Siroter une boisson tout en écoutant de la musique dans un café, plutôt banal. Siroter une boisson et acheter de la musique, sans bouger du café, voilà comment Apple et Starbucks envisagent de transformer le marché, rien que ça.


Tout commence avec l’annonce, survenue au début du mois de septembre, du lancement du dernier né d’Apple : l’iPod Touch, présenté comme un baladeur multimédia équipé de la technologie Wi-Fi. L’équivalent de l’iPhone sans option de téléphonie, pourrait-on dire.


C’est grâce à ces deux petites merveilles technologiques, l’iPod Touch et l’iPhone, que Steve Jobs et le patron de Starbucks, Howard Schultz, pensent pouvoir révolutionner la façon de consommer la musique.

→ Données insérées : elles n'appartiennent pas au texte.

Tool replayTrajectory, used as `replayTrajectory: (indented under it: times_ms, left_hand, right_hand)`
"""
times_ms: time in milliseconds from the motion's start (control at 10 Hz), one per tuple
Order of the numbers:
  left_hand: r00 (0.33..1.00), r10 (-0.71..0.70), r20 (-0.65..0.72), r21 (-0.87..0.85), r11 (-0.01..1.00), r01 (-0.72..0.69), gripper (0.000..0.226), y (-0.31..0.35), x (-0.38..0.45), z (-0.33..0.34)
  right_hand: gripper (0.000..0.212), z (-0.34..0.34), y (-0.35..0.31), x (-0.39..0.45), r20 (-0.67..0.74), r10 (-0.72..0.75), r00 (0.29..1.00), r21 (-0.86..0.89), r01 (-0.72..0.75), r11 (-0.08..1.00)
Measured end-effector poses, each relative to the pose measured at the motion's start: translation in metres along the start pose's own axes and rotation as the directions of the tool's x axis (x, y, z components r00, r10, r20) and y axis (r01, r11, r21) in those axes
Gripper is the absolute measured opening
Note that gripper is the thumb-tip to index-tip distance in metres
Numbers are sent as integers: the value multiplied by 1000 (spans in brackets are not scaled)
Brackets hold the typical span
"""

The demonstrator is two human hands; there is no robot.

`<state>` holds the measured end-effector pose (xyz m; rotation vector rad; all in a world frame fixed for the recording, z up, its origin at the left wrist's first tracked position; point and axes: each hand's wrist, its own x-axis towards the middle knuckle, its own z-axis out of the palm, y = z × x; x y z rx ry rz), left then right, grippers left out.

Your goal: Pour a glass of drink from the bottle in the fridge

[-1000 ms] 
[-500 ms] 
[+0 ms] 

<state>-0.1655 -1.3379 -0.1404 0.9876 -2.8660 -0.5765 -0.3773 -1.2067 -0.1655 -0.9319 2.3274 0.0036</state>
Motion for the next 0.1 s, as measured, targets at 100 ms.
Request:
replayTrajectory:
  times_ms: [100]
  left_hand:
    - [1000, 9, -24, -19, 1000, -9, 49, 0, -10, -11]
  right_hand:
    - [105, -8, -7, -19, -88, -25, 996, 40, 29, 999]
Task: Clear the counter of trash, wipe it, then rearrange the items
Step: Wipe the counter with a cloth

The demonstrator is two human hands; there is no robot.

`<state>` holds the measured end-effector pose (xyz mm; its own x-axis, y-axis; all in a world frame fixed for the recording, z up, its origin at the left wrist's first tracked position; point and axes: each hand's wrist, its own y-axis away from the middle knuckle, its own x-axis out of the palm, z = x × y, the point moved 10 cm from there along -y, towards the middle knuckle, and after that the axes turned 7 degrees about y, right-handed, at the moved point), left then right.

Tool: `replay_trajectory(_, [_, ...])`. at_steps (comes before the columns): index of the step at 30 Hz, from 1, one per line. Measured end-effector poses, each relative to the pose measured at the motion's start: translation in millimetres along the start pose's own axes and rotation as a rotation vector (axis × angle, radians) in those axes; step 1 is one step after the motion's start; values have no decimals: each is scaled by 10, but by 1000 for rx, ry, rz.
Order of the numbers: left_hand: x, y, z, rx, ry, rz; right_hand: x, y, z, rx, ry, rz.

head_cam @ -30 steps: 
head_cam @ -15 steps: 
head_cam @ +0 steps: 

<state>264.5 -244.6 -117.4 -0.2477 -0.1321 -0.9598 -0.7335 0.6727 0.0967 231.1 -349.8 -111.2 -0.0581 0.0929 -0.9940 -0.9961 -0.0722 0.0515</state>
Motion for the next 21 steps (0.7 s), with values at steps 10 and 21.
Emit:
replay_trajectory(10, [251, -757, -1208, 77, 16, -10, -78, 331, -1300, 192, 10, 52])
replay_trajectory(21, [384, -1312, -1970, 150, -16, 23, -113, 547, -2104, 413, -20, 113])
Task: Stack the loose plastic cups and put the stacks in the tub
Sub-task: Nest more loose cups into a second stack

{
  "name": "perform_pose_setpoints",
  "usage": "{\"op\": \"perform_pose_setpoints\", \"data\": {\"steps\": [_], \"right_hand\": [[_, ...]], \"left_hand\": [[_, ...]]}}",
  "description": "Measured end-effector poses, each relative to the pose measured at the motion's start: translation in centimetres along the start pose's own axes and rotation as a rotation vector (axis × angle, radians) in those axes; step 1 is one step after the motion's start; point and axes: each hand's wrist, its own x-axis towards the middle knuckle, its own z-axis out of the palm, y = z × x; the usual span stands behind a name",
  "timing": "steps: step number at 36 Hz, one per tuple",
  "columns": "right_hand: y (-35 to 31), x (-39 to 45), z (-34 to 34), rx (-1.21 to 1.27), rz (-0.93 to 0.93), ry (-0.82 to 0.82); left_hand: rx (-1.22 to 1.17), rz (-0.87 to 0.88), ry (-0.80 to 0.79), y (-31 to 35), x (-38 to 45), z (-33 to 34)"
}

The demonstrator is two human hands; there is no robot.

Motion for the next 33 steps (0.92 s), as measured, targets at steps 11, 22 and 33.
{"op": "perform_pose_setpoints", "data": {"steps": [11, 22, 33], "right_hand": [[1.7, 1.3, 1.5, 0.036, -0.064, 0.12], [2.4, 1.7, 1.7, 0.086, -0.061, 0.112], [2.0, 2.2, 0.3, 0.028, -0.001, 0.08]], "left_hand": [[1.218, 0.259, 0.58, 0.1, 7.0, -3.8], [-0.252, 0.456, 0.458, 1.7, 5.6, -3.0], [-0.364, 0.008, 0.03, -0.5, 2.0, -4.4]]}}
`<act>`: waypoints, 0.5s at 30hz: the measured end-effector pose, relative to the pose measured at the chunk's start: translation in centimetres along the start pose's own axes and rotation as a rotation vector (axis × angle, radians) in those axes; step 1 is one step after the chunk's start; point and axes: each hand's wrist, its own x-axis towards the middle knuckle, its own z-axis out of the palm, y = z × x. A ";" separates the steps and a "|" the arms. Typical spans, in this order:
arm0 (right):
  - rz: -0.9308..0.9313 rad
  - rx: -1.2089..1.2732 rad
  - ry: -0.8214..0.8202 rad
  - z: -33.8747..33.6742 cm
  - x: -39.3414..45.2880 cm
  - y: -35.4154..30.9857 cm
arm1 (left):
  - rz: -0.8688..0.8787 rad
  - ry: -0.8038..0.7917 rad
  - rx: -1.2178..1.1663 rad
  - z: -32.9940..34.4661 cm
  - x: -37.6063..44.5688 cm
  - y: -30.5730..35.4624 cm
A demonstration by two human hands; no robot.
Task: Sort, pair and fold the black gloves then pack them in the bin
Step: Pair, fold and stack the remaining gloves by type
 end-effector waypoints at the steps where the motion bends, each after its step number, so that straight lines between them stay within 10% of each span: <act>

Chaque détenteur d’un iPod Touch, d’un iPhone ou d’un ordinateur équipé du lecteur d’Apple iTunes a désormais la possibilité de télécharger le titre joué dans le café Starbucks où il se trouve. Grâce à la connexion Wi-Fi, chacun peut se laisser surprendre par une chanson qu’il apprécie (et sans savoir son titre) en la téléchargeant pour 0,99 dollar (0,7 euro).


Pour les utilisateurs de l’iPhone ou du nouvel iPod, une icône représentant le logo de Starbucks apparaîtra dès que l’appareil se trouve dans le champ du Wi-Fi d’un des cafés de la chaîne. Et pour convaincre les plus hésitants, rien de tel que la gratuité : Starbucks offre 50 millions de titres téléchargés sur iTunes, une opération marketing qui se déroulera du 2 octobre au 7 novembre.



Un dispositif qui joue sur l’achat d’impulsion


Ce partenariat de Starbucks avec Apple a surpris, certains se demandant avec raison si l’entreprise de Seattle ne s’éloignait pas trop de son cœur de métier : le café. "Nous nous sommes investis dans la co-production et la commercialisation de musique depuis ces cinq dernières années", a justifié Howard Schultz lors du lancement de l’opération. "Nos clients sont sensibles à la musique de qualité, et nous leur offrons ce qu’ils ne peuvent trouver à la radio ou n’ont pas le temps de chercher chez un disquaire."


Fruit d’une collaboration de plus de deux ans entre les deux entreprises, le partenariat promet de booster les ventes des derniers nés d’Apple. Starbucks, de son côté, renforce son image de "dénicheur de talents musicaux", tout en profitant de la réputation "hype" d’Apple.


L’opération débute mardi 2 octobre dans les 600 Starbucks de Seattle et New York. Les 350 cafés de San Francisco suivront le mois suivant, puis ceux des grandes villes américaines en 2008. "Avant la fin de 2009, tous les Starbucks (présents sur le territoire américain) proposeront le téléchargement de musique sur iTunes", promet Howard Schultz.


Satisfaire l’envie du consommateur de façon immédiate réduit les chances qu’il ne change d’avis en cours de route, explique l’universitaire spécialiste des communications mobiles James Katz dans le New York Times. Et c’est exactement ce que proposent Starbucks et Apple : aucune attente, pas de caissier ou autre obstacle à l’achat, seul un effleurement de l’écran suffit.